Staff writer
Yasuda Kasai CIGNA Securities Co., a Japanese-American joint venture formed to provide 401(k)-style pension plans, aims to grab 5 percent of a market it estimates will be worth 30 trillion yen in 10 years, said Akimasa Oshima, president and chief executive officer.
"It is a life-size target," Oshima said in an interview. That kind of market share could translate into 500,000 to 600,000 workers enrolled in the pension company's plans, assuming 50 percent to 60 percent of all firms adopt such a system.
Oshima expects the firm to realize a cumulative surplus in its sixth year of operations.
The joint venture was launched in Tokyo in May, with a 50-50 capital subscription by Yasuda Fire & Marine Insurance Co., a major nonlife insurer, and the Philadelphia-based CIGNA Global Holdings, Inc., a leading insurance group in the United States.
It plans to offer comprehensive services, from designing pension plans and recording individual accounts to educating company employees on financial investments and selling investment products.
In "defined-contribution" pension plans like the 401(k), company employees regularly set aside a portion of their salary for retirement, which they distribute among various investment options, such as stocks, bonds and investment trusts. Employers can pay matching contributions to gain a tax advantage.
Benefits are determined according to investment results, unlike current "defined-benefit" plans at Japanese firms where benefits are fixed. Legal arrangements that will allow the introduction of defined-contribution plans in Japan are expected to be ready as early as fall 2000.
CIGNA is engaged in the corporate pension business in the U.S., with some 5,000 corporate clients and their 6 million employees managing assets worth $46 billion.

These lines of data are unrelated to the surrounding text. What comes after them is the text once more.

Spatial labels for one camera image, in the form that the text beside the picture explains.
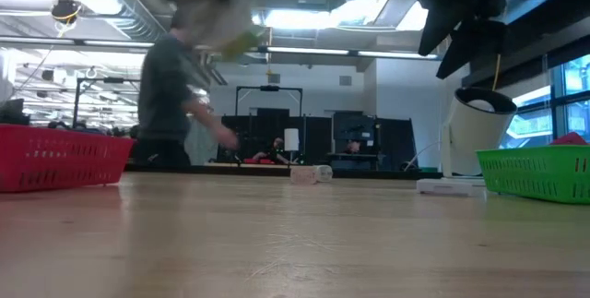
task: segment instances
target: red plastic basket
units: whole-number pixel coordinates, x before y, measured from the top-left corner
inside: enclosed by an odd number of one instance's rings
[[[0,125],[0,192],[119,182],[133,140]]]

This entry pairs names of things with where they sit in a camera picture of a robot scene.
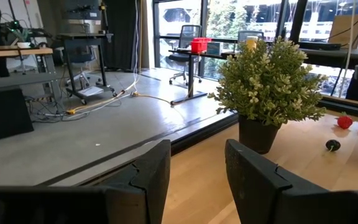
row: wooden table
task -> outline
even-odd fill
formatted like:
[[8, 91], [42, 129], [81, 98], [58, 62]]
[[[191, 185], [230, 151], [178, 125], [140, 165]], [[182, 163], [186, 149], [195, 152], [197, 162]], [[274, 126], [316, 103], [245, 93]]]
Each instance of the wooden table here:
[[20, 55], [41, 55], [41, 64], [46, 65], [45, 73], [10, 76], [0, 78], [0, 91], [17, 88], [20, 85], [47, 83], [44, 85], [45, 96], [52, 96], [57, 102], [58, 111], [63, 112], [62, 93], [59, 88], [59, 77], [56, 74], [50, 48], [20, 49], [17, 46], [0, 46], [0, 57], [16, 57]]
[[[338, 114], [331, 114], [283, 125], [264, 156], [326, 189], [358, 190], [358, 122], [343, 130], [336, 126]], [[172, 157], [163, 223], [240, 223], [226, 177], [227, 139], [238, 139], [238, 125]], [[342, 148], [327, 152], [330, 139]]]

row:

Oshima, a former Yasuda Fire managing director, said he was impressed by the intensity of CIGNA's services in 401(k) plans. For example, call-center operators who answer customers' questions are trained to understand the corporate culture of each client.
"We are going to apply such knowhow in a Japanese way" depending on customers' needs, he said.
Yasuda Fire has been in close contact with the CIGNA group since 1972, when Yasuda Fire and Insurance Company of North America, a precursor of CIGNA, formed a tieup in the U.S.
Oshima named Nippon Life Insurance Co. the biggest potential competitor getting ready to provide comprehensive services, though he said he is confident Yasuda Kasai CIGNA can offer more flexible investment options than Nippon Life.
He downplayed the threat of Fidelity Investments, the largest 401(k) provider in the U.S., which plans to become another full-service provider in Japan, saying Fidelity may face difficulties cultivating corporate customers here.
The joint venture may possibly cooperate with other financial institutions, which want to enter the new pension market but cannot afford a huge investment, he reckoned. In what he calls an "original-equipment-manufacturing-style" tieup, Yasuda Kasai CIGNA could, for instance, provide call-center services for a bank under the bank's brand name.
The joint venture will start operations in October to sell investment trusts to employees of prospective corporate customers -- most of which are from Yasuda Fire's customer list -- until the 401(k)-style pension system is introduced.
The firm will use a staffed call center, an automated telephone voice response system and the Internet to communicate with customers, "so that everything can go smoothly for us and customers when the real thing comes," Oshima said.